##### Provided data
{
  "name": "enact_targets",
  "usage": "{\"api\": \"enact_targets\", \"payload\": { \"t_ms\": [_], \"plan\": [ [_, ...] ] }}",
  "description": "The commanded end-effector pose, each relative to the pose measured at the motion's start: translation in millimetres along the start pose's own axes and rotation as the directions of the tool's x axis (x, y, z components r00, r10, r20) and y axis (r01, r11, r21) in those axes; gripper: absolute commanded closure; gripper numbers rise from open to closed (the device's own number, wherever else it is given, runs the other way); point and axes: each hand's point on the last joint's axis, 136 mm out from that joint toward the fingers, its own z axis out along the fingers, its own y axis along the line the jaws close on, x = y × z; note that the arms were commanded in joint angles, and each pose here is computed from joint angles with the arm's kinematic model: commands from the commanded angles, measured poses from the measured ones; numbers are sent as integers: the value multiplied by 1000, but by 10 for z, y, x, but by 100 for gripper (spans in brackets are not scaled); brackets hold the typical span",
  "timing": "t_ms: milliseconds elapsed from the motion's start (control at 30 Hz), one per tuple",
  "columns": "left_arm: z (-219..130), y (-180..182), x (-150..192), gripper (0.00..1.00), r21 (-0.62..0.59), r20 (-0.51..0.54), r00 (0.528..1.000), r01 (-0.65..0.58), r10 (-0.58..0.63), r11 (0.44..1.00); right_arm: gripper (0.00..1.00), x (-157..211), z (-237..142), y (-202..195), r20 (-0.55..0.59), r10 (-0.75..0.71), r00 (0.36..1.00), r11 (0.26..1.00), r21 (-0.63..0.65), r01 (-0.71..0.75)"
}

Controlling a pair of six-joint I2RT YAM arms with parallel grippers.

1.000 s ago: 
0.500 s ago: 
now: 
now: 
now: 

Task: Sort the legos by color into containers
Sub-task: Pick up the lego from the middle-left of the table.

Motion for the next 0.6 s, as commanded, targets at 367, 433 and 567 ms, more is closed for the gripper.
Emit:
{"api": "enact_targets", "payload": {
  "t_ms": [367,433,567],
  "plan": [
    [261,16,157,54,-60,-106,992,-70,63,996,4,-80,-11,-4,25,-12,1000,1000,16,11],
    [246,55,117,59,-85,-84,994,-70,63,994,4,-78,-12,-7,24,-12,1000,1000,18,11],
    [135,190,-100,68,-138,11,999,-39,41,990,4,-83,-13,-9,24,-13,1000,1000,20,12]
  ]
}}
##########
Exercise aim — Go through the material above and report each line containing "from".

Answer to the problem —
  "description": "The commanded end-effector pose, each relative to the pose measured at the motion's start: translation in millimetres along the start pose's own axes and rotation as the directions of the tool's x axis (x, y, z components r00, r10, r20) and y axis (r01, r11, r21) in those axes; gripper: absolute commanded closure; gripper numbers rise from open to closed (the device's own number, wherever else it is given, runs the other way); point and axes: each hand's point on the last joint's axis, 136 mm out from that joint toward the fingers, its own z axis out along the fingers, its own y axis along the line the jaws close on, x = y × z; note that the arms were commanded in joint angles, and each pose here is computed from joint angles with the arm's kinematic model: commands from the commanded angles, measured poses from the measured ones; numbers are sent as integers: the value multiplied by 1000, but by 10 for z, y, x, but by 100 for gripper (spans in brackets are not scaled); brackets hold the typical span",
  "timing": "t_ms: milliseconds elapsed from the motion's start (control at 30 Hz), one per tuple",
Sub-task: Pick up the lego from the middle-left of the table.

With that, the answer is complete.